Joyce Manor : Million Dollars To Kill Me

pup the unraveling review

All punks get old eventually. After a while, you trade in your Doc Martens for more sensible shoes, you take the piercings out of your ears or your nose or your eyebrows, you get a job where you wear long sleeves to cover up a tattoo. It just happens. And it happens to bands, too. Erstwhile Cali punks Joyce Manor have been growing up on record ever since their self-titled debut in 2011, getting older and smarter and weirder on every successive album. So after 2014’s pop-punk stunner Never Hungover Again made them stars of the scene, they did what every hot punk band does: they teamed up with Rob Schnapf (XO, Odelay, Isolation Drills) and polished up their song structures. 2016’s Cody saw Joyce Manor expanding in all directions, branching out into country (“Angel in the Snow”), surf-pop (“Make Me Dumb”) and honest-to-god acoustic balladry (“Do You Really Want to Not Get Better”). Million Dollars to Kill Me, which came out just a couple of weeks ago, only pushes Joyce Manor further out of the mosh pit, while maintaining the the verve and personality that made them special in the first place.
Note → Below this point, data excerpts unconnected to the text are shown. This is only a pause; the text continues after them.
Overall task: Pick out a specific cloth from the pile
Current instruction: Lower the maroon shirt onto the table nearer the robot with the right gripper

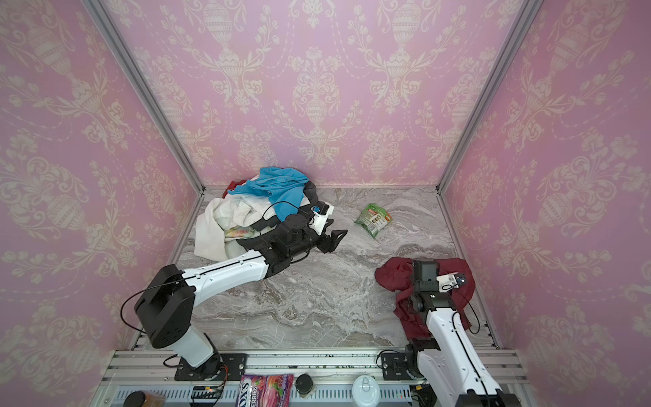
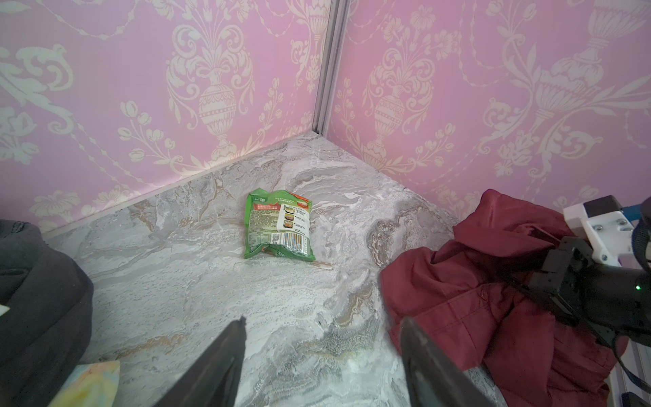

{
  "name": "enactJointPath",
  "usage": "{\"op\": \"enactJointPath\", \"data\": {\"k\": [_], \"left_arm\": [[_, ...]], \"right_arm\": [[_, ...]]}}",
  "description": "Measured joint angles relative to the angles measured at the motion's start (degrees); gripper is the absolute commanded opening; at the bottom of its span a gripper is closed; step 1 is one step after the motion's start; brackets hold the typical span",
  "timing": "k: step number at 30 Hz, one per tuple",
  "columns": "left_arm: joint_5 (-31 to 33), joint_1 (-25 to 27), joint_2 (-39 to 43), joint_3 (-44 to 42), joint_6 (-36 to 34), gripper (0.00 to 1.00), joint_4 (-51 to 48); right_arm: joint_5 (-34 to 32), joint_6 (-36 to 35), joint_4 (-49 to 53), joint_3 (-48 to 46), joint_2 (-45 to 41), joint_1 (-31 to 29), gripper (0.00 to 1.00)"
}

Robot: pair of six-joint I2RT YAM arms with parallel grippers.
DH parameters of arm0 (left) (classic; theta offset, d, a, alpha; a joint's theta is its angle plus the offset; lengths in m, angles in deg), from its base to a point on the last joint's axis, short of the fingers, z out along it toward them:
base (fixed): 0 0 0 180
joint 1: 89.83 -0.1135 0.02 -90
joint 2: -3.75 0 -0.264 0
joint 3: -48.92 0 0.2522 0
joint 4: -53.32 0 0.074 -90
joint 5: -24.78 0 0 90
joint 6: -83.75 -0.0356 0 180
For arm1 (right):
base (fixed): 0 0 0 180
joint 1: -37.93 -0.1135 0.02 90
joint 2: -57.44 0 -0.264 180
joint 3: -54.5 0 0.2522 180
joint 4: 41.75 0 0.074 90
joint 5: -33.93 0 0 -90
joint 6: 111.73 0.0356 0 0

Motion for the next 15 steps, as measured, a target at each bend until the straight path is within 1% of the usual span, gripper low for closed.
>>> {"op": "enactJointPath", "data": {"k": [6, 15], "left_arm": [[0.7, 0.0, 0.0, -1.1, 0.0, 0.71, 0.0], [1.3, 0.0, 0.1, -2.2, 0.1, 0.71, 0.0]], "right_arm": [[5.1, 3.8, -3.3, -2.2, 4.0, 1.6, 0.0], [13.0, 6.8, -10.7, -3.9, 10.4, 5.2, 0.0]]}}
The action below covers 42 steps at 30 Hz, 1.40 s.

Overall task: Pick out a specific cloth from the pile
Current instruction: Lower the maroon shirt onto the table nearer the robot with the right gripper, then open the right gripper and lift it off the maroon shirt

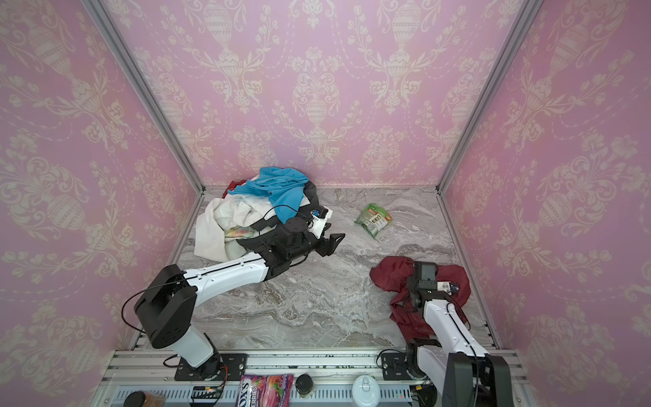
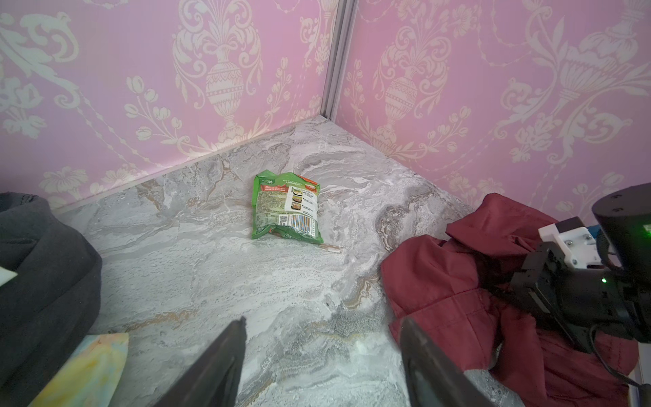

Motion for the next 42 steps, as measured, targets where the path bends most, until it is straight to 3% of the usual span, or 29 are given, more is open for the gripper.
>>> {"op": "enactJointPath", "data": {"k": [8, 16, 23, 42], "left_arm": [[0.0, 0.0, 1.2, -0.5, 0.4, 0.73, -0.3], [0.0, 0.0, 2.6, -0.6, 0.5, 0.74, -0.9], [0.4, 0.0, 4.5, -0.9, 0.5, 0.74, -1.6], [3.6, -0.1, 8.3, -3.9, 0.5, 0.76, -3.1]], "right_arm": [[2.9, 0.6, -4.0, 0.8, 5.0, 1.6, 0.02], [4.7, 1.0, -3.5, 2.9, 6.4, 1.8, 0.4], [3.7, -0.8, 5.7, 7.0, 1.7, 1.8, 0.74], [0.5, -4.7, 29.3, 27.9, 4.5, 1.8, 0.97]]}}
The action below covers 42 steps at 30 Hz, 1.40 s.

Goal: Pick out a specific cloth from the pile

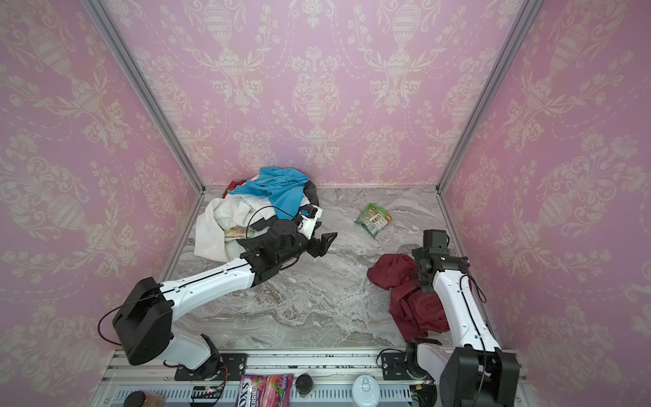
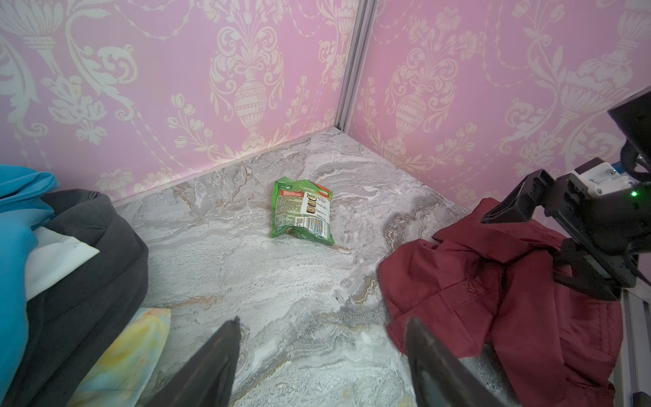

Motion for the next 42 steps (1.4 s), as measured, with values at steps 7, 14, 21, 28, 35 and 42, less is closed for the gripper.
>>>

Production on Million Dollars was handled by Converge guitarist and hardcore legend Kurt Ballou, but to hear that without hearing the album is almost comically misleading. Ballou may be best known for claustrophobically heavy punk, but, I mean, a lot of the best Converge stuff is sneakily melodic and anthemic in its way. In a Stereogum interview, Ballou cites his love for “the Cars” and “other classic power-pop stuff,” and those influences really shine through here. “Big Lie” and the title track ride chugging, Cars-esque basslines courtesy of Matt Ebert, the ever-reliable backbone of the band. There aren’t any “Just What I Needed” synth lines on this album or anything, but a couple songs get close: “Friends We Met Online” is a love song for Barry Johnson’s forum buddies with a bassline that reminds me of “Take On Me” and Friends-theme-song handclaps. “Silly Games” is sunny, glockenspiel-inflected surf-rock, and I mean “surf” like The Beach Boys, not “surf” like Agent Orange. “I’m Not the One” is gentle, mostly-acoustic alt-country, and it’s a testament to the band’s progression that it’s a highlight instead of a curio.

Joyce Manor are a band in transition, and it’s interesting to see this record as a document of their changing sound. “Think I’m Still in Love With You” splits the difference pretty evenly between hallmarks new and old; it’s tuneful and sharp and nostalgic, but it’s also more traditionally structured into verses and choruses. There’s still some old-school material on the record, like the stair-stepping surge of “Up the Punx,” and the punk ethos is still there—at 22 and a half minutes, Million Dollars is about as long as a Simpsons episode—but that sound is just one of the tools in their toolbox now. It’s all clear on the title track: the dead-catchy, elliptical melodies are still there, but they’re sung, not belted; no veins sticking out of foreheads, no throat-rending shouts. But lyrically, singer/guitarist/lyricist Barry Johnson is as whip-smart as ever. “Still in Love” is typically self-effacing and self-aware as Johnson takes himself to task: “Beat myself into the ground / All I do is hang around.” Elsewhere, he charmingly offers to help a friend calm down, singing, “If you get anxious, I’ll put on Law and Order for you.” And the best joke on the record isn’t even a lyric; it’s just the melody and phrasing on “Gone Tomorrow,” which is so much like Frankie Valli’s “Walk Like a Man” that it just cannot be an accident.

Million Dollars’ closing song, “Wildflowers,” is as open and spacious as anything Joyce Manor have ever recorded. The song is just simple, acoustic-ish indie rock, with Ballou and co. adding in layers of mellotron and what honestly sounds like castanets. “Wildflowers” ends, though, on the notion of a loss of faith: “Why are we pretending / We still believe?” It’s a tough question to answer, but a lot of the record deals with these kind of thoughts on endings and, as Stereogum puts it, “exhaustion, or even finality.” “Still in Love” and the title track both mourn love lost; “Up the Punx” grapples with futility, literally yelling out, “Is there anybody out there?” But this is the band that named its second record Of All Things I Will Soon Grow Tired. So maybe these are just the questions you have to ask as you get older, and as you grow tired—Who are you? Are you doing what matters to you? Who do you miss? And all punks, after all, get old.